> PROBLEM STATEMENT
Below is a listing. Gather each line of it that contains "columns".

Start of MATERIAL FOR THIS TASK

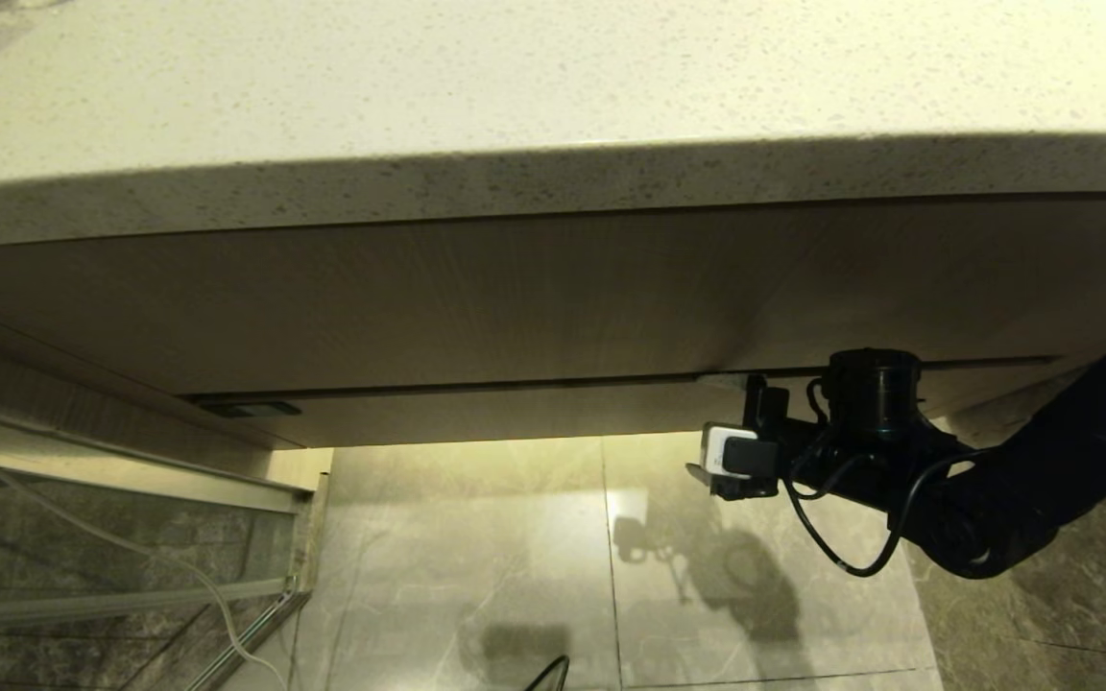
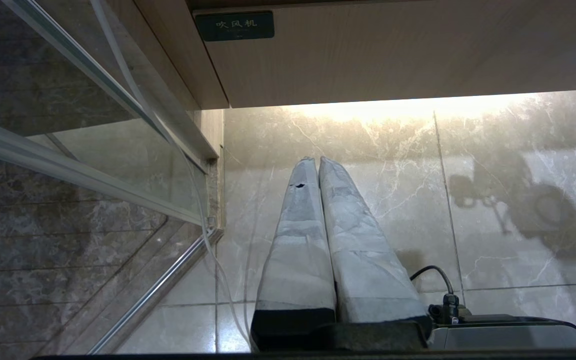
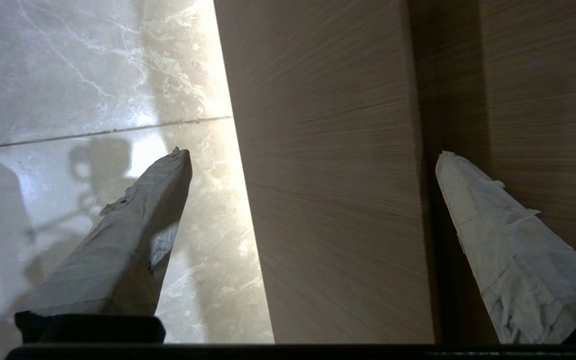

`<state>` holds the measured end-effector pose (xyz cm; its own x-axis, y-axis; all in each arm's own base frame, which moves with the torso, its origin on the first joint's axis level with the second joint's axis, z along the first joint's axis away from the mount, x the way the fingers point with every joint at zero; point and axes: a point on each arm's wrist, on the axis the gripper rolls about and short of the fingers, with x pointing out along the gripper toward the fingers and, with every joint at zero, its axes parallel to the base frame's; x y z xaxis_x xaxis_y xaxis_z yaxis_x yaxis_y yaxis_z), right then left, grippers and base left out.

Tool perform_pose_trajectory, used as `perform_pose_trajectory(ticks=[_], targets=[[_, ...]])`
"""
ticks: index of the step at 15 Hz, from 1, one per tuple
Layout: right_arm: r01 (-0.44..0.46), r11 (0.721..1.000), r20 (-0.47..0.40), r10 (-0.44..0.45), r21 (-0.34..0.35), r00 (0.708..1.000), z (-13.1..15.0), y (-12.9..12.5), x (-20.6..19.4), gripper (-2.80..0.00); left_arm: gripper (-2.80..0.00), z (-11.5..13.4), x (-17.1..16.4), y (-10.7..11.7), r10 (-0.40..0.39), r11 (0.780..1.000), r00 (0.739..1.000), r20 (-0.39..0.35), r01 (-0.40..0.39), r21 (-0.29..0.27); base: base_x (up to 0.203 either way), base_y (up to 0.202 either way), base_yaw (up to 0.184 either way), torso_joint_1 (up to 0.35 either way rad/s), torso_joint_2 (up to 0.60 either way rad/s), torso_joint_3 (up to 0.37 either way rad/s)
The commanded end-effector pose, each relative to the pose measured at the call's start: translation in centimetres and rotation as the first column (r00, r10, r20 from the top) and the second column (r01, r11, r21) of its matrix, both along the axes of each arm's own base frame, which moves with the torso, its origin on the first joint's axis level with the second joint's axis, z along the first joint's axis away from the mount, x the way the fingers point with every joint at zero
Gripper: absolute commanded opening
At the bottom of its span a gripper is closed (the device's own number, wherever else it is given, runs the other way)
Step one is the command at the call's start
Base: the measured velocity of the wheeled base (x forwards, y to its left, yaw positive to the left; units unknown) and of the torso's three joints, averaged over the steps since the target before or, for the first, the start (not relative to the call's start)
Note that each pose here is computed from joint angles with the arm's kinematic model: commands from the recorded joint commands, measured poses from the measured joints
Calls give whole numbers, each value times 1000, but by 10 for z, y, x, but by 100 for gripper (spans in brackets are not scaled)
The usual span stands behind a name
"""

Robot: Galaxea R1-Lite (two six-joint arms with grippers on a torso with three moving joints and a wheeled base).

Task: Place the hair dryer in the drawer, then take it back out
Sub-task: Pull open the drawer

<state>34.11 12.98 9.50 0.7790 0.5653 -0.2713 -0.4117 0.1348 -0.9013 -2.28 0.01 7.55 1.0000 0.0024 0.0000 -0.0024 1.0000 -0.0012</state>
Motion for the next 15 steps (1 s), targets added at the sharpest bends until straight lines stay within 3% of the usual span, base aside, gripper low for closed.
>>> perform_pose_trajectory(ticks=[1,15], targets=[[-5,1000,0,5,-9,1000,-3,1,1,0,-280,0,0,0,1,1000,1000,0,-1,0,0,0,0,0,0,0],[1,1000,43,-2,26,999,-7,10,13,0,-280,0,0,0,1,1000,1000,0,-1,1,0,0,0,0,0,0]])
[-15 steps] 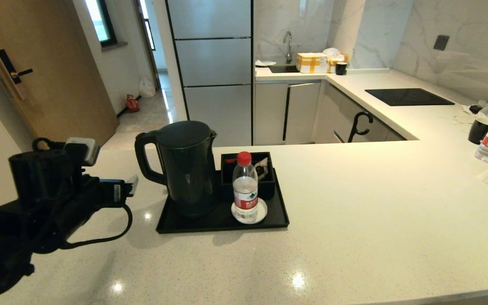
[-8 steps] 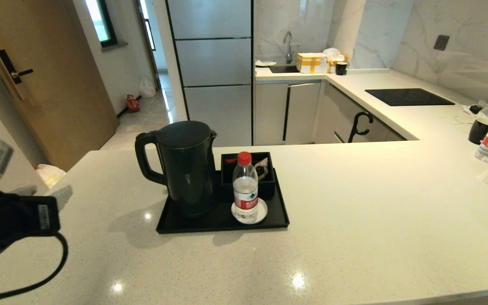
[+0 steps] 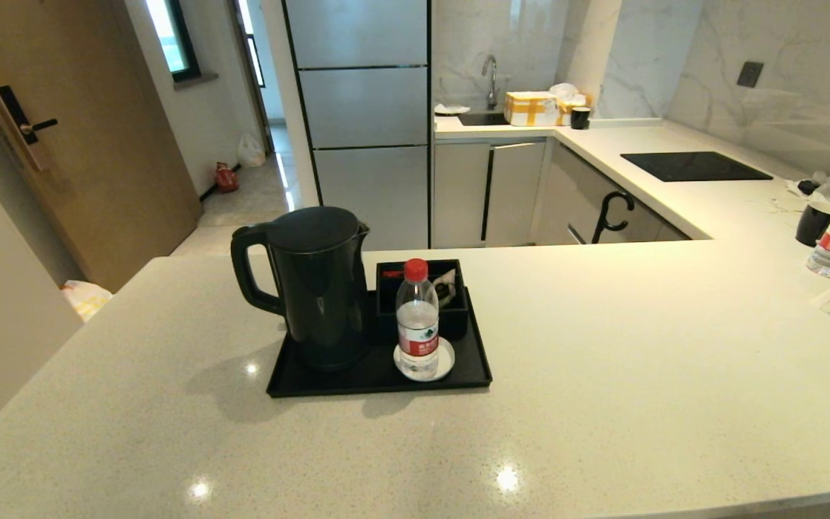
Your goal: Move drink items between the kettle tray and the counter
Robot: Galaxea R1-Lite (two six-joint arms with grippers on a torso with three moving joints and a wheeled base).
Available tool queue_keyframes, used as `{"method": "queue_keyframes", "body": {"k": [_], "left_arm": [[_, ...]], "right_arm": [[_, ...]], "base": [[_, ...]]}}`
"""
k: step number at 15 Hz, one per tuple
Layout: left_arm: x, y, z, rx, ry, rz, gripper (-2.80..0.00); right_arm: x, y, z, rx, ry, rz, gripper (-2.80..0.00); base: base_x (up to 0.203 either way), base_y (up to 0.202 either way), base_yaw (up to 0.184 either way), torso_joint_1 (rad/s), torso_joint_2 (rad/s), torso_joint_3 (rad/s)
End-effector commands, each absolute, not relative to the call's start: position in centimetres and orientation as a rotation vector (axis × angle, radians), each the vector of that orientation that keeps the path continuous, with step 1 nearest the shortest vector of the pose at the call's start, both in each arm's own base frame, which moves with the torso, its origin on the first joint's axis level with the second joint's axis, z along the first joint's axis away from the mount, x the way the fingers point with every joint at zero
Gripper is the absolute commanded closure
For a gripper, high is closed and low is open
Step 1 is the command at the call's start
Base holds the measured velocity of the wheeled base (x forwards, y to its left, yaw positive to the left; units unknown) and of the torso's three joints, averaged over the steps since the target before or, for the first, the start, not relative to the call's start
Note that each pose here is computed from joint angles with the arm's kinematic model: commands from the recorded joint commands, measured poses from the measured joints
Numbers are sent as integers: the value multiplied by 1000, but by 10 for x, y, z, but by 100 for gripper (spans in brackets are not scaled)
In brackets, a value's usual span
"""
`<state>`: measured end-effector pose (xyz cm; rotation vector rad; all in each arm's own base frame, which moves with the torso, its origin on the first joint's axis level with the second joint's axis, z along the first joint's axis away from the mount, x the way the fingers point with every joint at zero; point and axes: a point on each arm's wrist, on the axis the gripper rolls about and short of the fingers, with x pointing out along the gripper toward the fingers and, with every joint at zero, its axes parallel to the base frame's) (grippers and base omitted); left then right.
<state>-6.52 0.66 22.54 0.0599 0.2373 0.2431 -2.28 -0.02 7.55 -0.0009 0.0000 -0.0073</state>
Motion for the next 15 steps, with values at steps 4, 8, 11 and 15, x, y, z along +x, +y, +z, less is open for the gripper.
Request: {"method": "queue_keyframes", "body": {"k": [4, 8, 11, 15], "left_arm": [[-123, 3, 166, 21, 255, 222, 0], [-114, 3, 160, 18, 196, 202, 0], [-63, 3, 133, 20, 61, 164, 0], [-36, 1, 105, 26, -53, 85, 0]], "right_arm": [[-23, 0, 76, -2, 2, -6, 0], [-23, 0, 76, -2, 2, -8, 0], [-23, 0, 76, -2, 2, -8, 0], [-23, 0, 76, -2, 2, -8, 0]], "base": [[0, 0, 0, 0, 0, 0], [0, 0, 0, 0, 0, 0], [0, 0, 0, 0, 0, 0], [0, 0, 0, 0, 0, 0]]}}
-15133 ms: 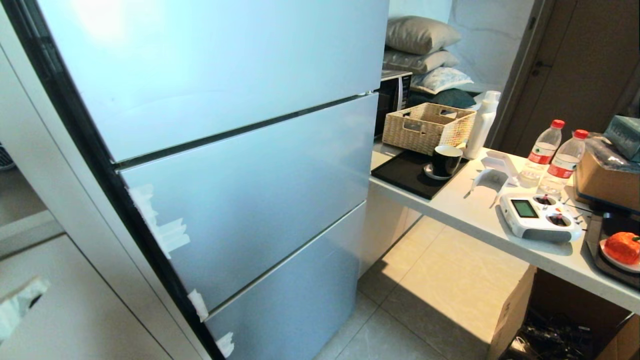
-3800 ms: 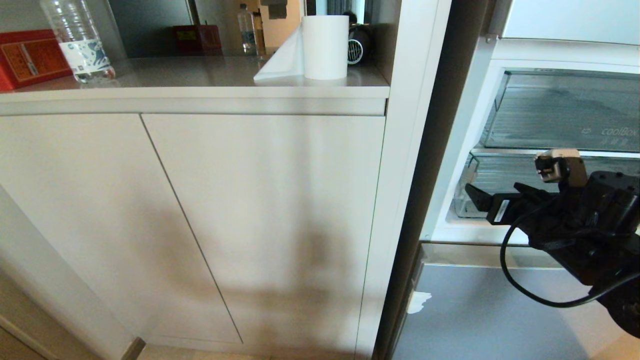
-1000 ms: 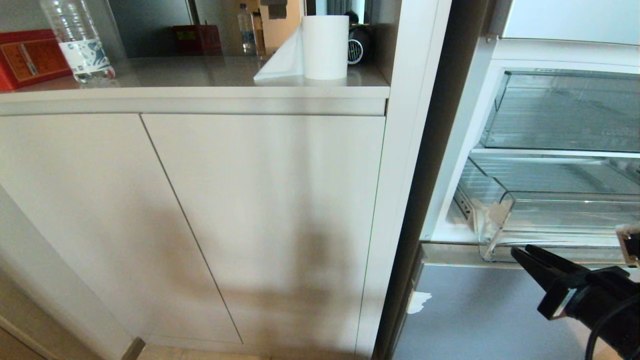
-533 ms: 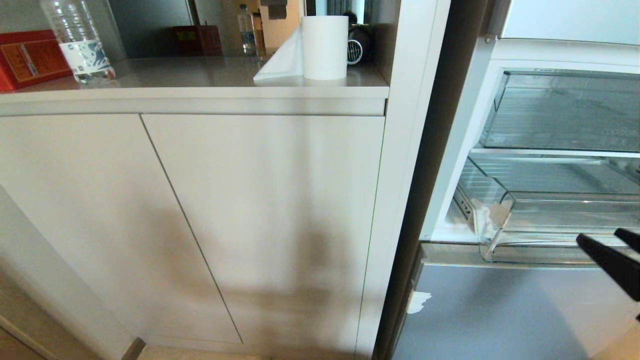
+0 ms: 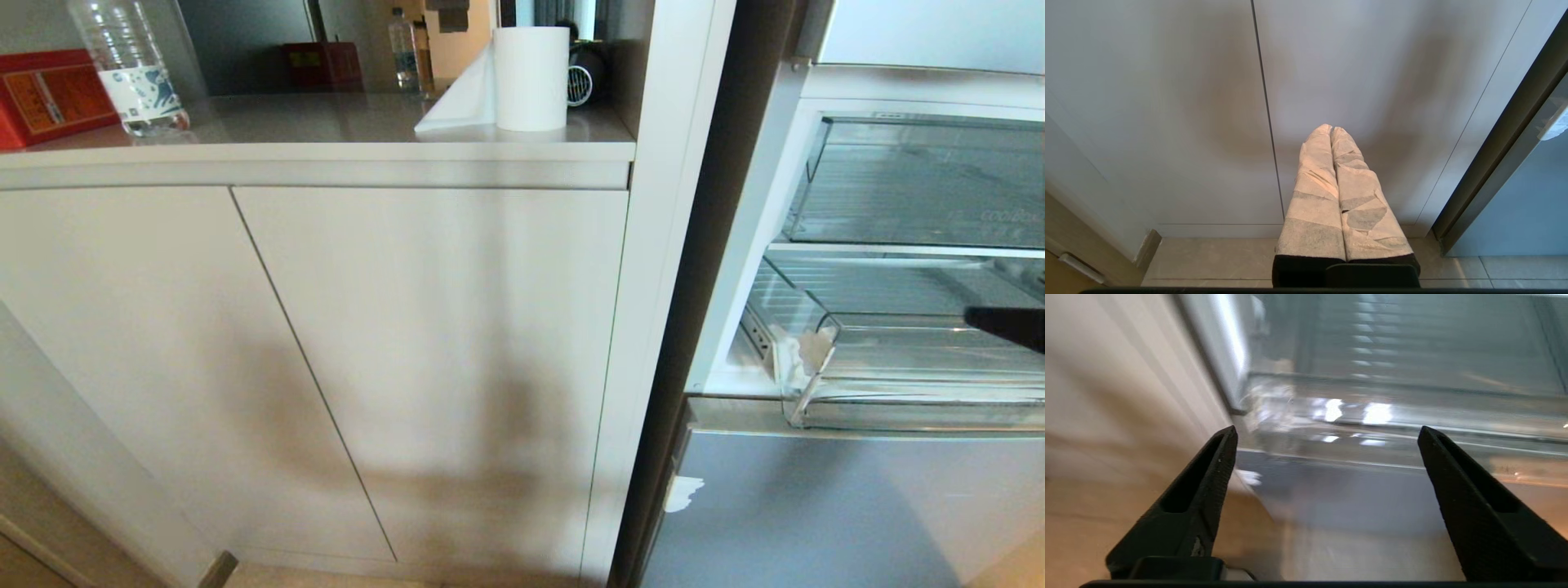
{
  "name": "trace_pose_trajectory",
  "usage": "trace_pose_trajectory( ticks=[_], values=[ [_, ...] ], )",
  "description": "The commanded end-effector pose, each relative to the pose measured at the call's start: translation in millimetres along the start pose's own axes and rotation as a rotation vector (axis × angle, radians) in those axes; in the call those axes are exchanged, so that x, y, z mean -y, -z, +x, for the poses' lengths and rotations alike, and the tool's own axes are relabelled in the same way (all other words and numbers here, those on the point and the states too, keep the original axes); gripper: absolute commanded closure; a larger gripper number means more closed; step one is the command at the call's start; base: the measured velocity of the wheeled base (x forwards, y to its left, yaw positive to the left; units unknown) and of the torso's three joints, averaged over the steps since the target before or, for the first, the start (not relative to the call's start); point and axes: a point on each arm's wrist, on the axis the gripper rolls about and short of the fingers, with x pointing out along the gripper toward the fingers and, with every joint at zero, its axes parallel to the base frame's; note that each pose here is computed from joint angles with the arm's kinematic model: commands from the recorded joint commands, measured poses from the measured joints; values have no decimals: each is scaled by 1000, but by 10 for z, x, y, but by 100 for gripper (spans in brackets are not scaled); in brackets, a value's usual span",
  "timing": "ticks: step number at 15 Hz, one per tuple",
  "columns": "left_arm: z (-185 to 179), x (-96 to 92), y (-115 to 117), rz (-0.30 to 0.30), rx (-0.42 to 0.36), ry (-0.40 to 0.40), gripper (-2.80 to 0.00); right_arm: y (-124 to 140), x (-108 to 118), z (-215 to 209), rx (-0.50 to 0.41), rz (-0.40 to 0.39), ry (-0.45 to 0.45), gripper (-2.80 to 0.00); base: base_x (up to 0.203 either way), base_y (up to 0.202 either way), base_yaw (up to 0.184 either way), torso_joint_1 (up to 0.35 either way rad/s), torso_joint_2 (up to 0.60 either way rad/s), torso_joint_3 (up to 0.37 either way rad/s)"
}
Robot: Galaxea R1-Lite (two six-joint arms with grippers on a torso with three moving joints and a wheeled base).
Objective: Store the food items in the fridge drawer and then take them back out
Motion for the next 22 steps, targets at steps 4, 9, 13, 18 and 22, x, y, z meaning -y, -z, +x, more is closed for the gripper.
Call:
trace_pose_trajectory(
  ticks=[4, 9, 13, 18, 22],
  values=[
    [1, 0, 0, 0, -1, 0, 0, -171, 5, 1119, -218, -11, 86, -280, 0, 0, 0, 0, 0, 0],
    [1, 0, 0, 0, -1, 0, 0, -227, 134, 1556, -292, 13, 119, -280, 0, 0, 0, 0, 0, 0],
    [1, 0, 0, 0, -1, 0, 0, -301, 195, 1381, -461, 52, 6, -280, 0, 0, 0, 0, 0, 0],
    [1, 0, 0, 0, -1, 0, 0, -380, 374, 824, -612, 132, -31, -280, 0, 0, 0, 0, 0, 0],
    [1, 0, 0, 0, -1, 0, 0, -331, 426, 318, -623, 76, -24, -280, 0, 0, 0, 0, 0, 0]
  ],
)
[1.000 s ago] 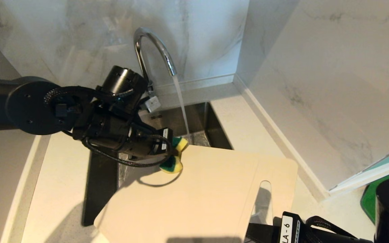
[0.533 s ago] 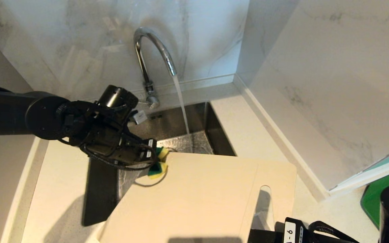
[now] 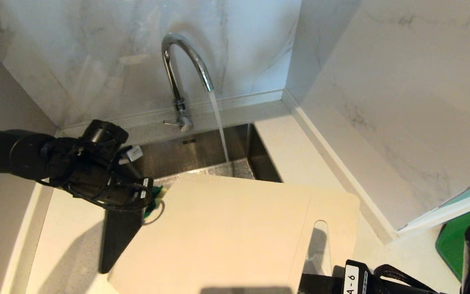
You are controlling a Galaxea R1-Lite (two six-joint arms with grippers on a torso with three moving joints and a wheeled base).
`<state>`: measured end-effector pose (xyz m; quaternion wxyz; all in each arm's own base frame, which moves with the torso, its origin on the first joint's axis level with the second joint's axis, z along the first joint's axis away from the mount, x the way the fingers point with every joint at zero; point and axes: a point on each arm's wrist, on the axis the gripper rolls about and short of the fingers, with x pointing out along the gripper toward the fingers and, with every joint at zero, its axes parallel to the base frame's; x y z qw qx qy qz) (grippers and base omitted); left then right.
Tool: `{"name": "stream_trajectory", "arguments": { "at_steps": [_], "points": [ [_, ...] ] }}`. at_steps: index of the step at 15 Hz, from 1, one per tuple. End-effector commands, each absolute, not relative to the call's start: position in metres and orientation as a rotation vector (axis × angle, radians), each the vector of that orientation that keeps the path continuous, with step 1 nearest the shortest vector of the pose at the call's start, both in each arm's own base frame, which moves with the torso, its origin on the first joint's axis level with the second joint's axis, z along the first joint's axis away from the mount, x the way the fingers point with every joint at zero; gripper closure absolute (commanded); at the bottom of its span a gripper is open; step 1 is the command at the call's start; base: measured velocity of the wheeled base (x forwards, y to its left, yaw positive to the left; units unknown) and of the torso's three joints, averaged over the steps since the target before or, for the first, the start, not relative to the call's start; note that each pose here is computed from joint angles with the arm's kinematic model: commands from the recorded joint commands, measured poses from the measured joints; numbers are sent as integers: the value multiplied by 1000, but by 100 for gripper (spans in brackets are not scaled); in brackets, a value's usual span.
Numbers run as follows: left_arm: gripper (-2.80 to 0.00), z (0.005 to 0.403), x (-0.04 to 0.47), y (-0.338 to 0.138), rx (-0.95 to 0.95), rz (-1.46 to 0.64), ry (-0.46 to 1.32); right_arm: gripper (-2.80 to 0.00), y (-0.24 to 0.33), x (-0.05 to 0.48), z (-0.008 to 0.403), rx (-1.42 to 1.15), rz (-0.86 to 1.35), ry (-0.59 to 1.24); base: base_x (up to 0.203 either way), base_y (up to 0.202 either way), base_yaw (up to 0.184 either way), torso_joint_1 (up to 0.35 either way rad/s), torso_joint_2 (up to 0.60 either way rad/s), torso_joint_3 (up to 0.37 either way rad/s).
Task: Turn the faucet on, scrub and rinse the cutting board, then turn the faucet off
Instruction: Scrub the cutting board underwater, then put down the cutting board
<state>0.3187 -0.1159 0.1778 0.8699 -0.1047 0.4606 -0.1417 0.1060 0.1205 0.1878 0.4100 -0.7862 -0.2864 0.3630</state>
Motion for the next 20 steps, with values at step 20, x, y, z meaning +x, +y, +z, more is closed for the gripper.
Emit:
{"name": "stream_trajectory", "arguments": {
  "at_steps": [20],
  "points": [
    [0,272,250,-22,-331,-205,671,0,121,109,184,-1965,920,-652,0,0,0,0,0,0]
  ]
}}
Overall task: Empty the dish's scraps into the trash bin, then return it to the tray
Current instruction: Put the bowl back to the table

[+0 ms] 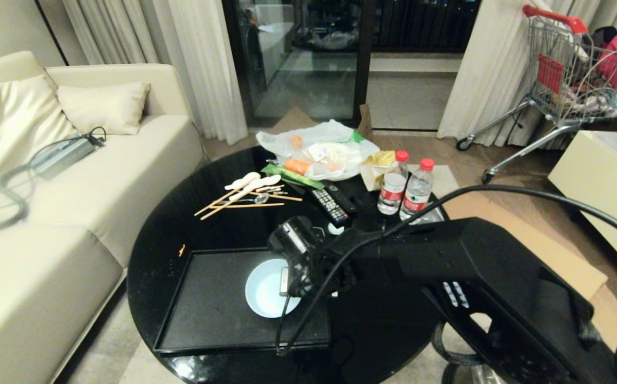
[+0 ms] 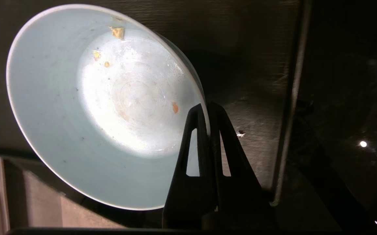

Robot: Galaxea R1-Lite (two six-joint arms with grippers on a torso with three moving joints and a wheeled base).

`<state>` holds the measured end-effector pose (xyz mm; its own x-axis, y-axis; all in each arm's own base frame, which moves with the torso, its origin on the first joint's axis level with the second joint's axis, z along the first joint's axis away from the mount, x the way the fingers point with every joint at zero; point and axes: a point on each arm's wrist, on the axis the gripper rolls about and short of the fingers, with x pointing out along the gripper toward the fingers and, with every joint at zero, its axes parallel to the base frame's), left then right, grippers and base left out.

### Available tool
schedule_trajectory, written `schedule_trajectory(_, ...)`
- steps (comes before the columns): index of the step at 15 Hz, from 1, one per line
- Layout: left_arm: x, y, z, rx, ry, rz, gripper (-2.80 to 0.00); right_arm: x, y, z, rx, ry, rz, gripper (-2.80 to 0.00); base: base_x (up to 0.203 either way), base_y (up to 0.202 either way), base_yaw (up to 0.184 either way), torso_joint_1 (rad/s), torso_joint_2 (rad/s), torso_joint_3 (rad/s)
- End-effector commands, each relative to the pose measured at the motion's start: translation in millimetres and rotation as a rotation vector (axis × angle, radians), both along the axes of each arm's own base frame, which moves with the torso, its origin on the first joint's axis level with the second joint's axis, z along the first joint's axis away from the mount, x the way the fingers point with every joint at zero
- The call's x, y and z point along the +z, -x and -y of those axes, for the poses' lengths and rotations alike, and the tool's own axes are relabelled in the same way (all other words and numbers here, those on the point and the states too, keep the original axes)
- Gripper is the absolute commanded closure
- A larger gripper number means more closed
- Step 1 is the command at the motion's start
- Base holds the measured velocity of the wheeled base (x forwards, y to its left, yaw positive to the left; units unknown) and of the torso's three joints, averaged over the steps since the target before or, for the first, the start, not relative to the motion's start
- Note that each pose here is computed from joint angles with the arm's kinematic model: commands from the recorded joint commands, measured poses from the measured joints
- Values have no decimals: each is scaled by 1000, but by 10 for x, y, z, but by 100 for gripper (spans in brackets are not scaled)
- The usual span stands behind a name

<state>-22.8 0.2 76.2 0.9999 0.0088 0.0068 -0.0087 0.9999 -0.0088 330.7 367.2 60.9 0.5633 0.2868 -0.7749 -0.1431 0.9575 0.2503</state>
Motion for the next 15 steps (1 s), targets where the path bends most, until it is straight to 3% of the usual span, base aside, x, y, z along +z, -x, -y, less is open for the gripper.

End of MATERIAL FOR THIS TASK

> SOLUTION FOR THIS TASK
  "columns": "left_arm: z (-185 to 179), x (-96 to 92), y (-115 to 117), rz (-0.30 to 0.30), rx (-0.42 to 0.36), ry (-0.40 to 0.40), gripper (-2.80 to 0.00); right_arm: y (-124 to 140), x (-108 to 118), z (-215 to 209), rx (-0.50 to 0.41), rz (-0.40 to 0.39), ry (-0.45 to 0.45), gripper (-2.80 to 0.00); base: base_x (up to 0.203 either way), base_y (up to 0.202 either way), base_yaw (up to 0.184 either way), torso_joint_1 (up to 0.35 either way rad/s), torso_joint_2 (up to 0.60 either way rad/s), torso_joint_3 (up to 0.37 either way rad/s)"
- steps (comes before the columns): index of the step at 15 Hz, from 1, one per line

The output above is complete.